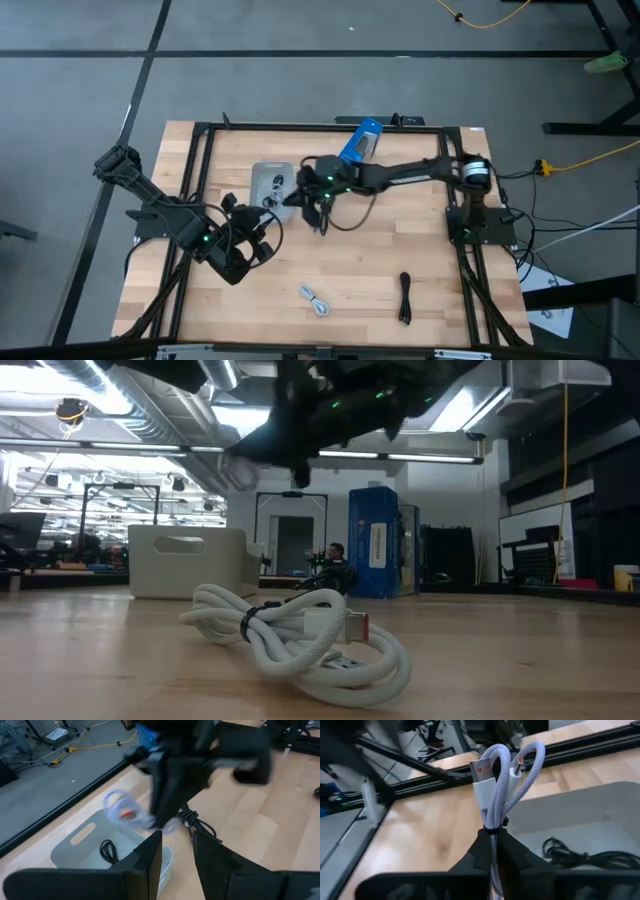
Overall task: Pick and place USB-C Cables
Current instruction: Put the purple charger cable into the white bin, then put the bottom black charger cable into the white bin
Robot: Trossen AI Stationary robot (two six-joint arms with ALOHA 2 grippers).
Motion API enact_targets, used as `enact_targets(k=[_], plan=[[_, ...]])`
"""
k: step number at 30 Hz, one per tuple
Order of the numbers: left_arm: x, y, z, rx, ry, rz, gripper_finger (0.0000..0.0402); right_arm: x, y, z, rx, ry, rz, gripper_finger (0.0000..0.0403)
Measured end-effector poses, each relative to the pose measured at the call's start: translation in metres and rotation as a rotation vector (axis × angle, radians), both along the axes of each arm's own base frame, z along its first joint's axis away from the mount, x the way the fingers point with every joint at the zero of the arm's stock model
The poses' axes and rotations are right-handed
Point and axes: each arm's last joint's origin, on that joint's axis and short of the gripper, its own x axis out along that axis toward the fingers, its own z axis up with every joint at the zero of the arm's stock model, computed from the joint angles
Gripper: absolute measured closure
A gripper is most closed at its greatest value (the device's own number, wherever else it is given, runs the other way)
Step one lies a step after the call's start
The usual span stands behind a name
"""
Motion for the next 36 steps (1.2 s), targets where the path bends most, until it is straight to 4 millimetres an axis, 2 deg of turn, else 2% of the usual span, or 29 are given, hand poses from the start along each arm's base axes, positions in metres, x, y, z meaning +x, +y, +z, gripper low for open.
enact_targets(k=[4,8,17,27,30,33,36], plan=[[0.000,0.000,0.000,-0.001,0.001,-0.001,0.0298,0.019,-0.012,-0.008,0.011,0.000,-0.020,0.0372],[0.000,0.000,0.000,-0.004,0.003,-0.003,0.0298,0.030,-0.020,-0.011,0.019,-0.011,-0.023,0.0351],[0.000,0.000,0.000,-0.005,0.003,-0.002,0.0298,0.033,-0.036,0.005,0.058,-0.066,0.062,0.0315],[0.000,0.000,0.000,-0.005,0.003,-0.002,0.0298,0.033,-0.042,0.008,0.058,-0.073,0.054,0.0308],[0.000,0.000,0.000,-0.006,0.002,-0.002,0.0298,0.030,-0.047,0.013,0.087,-0.059,0.036,0.0308],[0.000,0.000,0.000,-0.011,0.004,-0.005,0.0298,0.015,-0.055,0.028,0.124,0.006,0.057,0.0308],[0.000,-0.001,0.000,-0.017,0.006,-0.008,0.0298,-0.009,-0.058,0.033,0.193,0.216,0.077,0.0310]])
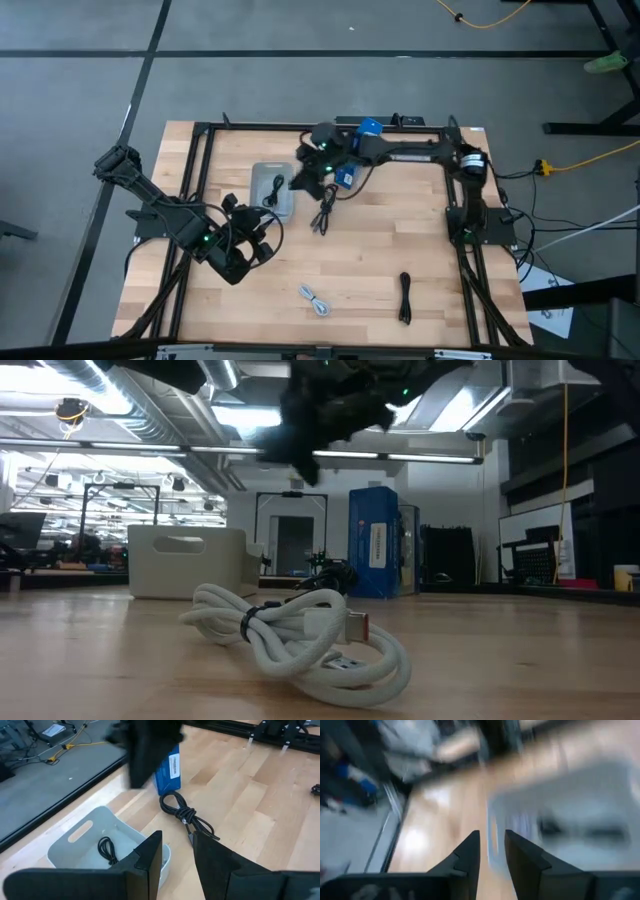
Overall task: Pick and place USB-C Cables
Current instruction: Put the bottom black charger cable into the white bin
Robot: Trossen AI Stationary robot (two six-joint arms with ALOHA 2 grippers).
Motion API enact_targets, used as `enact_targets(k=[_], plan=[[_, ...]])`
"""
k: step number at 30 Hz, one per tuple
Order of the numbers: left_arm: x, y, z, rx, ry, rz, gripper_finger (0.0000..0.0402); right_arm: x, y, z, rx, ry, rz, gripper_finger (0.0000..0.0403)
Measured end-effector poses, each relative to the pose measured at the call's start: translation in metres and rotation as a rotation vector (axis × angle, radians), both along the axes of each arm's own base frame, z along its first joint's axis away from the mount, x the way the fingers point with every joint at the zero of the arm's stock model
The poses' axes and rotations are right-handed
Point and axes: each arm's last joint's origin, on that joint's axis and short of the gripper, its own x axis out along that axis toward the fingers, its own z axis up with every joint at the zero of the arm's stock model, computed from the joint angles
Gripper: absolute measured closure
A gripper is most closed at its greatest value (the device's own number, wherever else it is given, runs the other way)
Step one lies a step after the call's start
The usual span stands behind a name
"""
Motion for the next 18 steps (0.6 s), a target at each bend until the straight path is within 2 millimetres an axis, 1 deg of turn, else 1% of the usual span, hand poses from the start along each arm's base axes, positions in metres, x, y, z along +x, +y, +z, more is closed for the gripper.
enact_targets(k=[2,3,5,8,12,18], plan=[[0.000,0.000,0.000,0.000,0.000,0.000,0.0298,-0.021,0.005,-0.005,0.011,0.203,0.040,0.0311],[0.000,0.000,0.000,0.000,0.000,0.000,0.0298,-0.033,0.012,-0.007,0.013,0.307,0.077,0.0311],[0.000,0.000,0.000,0.000,-0.001,0.000,0.0298,-0.054,0.029,-0.008,0.021,0.505,0.149,0.0311],[0.000,0.000,0.000,0.004,-0.003,0.002,0.0298,-0.075,0.055,-0.005,-0.009,0.743,0.136,0.0312],[0.000,0.000,0.001,0.019,-0.014,0.012,0.0298,-0.086,0.092,0.000,-0.115,0.913,0.017,0.0312],[0.000,0.000,0.001,0.014,-0.015,0.011,0.0298,-0.108,0.157,-0.002,-0.324,1.014,-0.058,0.0312]])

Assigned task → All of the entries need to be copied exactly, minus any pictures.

Answer for this exercise →
Overall task: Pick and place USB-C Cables
Current instruction: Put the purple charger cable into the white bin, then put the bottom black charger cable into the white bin
Robot: Trossen AI Stationary robot (two six-joint arms with ALOHA 2 grippers).
Motion API enact_targets, used as `enact_targets(k=[_], plan=[[_, ...]])`
"""
k: step number at 30 Hz, one per tuple
Order of the numbers: left_arm: x, y, z, rx, ry, rz, gripper_finger (0.0000..0.0402); right_arm: x, y, z, rx, ry, rz, gripper_finger (0.0000..0.0403)
Measured end-effector poses, each relative to the pose measured at the call's start: translation in metres and rotation as a rotation vector (axis × angle, radians), both along the axes of each arm's own base frame, z along its first joint's axis away from the mount, x the way the fingers point with every joint at the zero of the arm's stock model
The poses' axes and rotations are right-handed
Point and axes: each arm's last joint's origin, on that joint's axis and short of the gripper, its own x axis out along that axis toward the fingers, its own z axis up with every joint at the zero of the arm's stock model, computed from the joint angles
Gripper: absolute measured closure
A gripper is most closed at its greatest value (the device's own number, wherever else it is given, runs the other way)
Step one lies a step after the call's start
The usual span stands behind a name
"""
Motion for the next 36 steps (1.2 s), targets where the path bends most, until it is straight to 4 millimetres an axis, 2 deg of turn, else 2% of the usual span, or 29 are given, hand poses from the start along each arm's base axes, positions in metres, x, y, z meaning +x, +y, +z, gripper low for open.
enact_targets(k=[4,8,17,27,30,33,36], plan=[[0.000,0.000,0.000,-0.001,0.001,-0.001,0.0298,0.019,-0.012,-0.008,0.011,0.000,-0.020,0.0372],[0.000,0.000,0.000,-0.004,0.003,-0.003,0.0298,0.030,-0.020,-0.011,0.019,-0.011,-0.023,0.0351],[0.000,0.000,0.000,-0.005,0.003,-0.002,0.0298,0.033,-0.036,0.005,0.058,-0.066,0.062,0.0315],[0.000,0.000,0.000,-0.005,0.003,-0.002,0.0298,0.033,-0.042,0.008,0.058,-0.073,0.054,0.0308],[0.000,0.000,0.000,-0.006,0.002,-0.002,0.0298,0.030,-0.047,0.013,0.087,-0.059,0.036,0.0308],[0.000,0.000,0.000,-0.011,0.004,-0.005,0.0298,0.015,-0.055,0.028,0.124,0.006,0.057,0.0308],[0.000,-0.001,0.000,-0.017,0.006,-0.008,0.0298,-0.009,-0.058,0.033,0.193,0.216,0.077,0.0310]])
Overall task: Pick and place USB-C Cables
Current instruction: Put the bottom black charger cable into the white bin
Robot: Trossen AI Stationary robot (two six-joint arms with ALOHA 2 grippers).
Motion API enact_targets, used as `enact_targets(k=[_], plan=[[_, ...]])`
"""
k: step number at 30 Hz, one per tuple
Order of the numbers: left_arm: x, y, z, rx, ry, rz, gripper_finger (0.0000..0.0402); right_arm: x, y, z, rx, ry, rz, gripper_finger (0.0000..0.0403)
Measured end-effector poses, each relative to the pose measured at the call's start: translation in metres and rotation as a rotation vector (axis × angle, radians), both along the axes of each arm's own base frame, z along its first joint's axis away from the mount, x the way the fingers point with every joint at the zero of the arm's stock model
The poses' axes and rotations are right-handed
Point and axes: each arm's last joint's origin, on that joint's axis and short of the gripper, its own x axis out along that axis toward the fingers, its own z axis up with every joint at the zero of the arm's stock model, computed from the joint angles
Gripper: absolute measured closure
A gripper is most closed at its greatest value (the device's own number, wherever else it is given, runs the other way)
Step one lies a step after the call's start
The usual span stands behind a name
"""
Motion for the next 18 steps (0.6 s), a target at each bend until the straight path is within 2 millimetres an axis, 1 deg of turn, else 1% of the usual span, hand poses from the start along each arm's base axes, positions in metres, x, y, z along +x, +y, +z, more is closed for the gripper.
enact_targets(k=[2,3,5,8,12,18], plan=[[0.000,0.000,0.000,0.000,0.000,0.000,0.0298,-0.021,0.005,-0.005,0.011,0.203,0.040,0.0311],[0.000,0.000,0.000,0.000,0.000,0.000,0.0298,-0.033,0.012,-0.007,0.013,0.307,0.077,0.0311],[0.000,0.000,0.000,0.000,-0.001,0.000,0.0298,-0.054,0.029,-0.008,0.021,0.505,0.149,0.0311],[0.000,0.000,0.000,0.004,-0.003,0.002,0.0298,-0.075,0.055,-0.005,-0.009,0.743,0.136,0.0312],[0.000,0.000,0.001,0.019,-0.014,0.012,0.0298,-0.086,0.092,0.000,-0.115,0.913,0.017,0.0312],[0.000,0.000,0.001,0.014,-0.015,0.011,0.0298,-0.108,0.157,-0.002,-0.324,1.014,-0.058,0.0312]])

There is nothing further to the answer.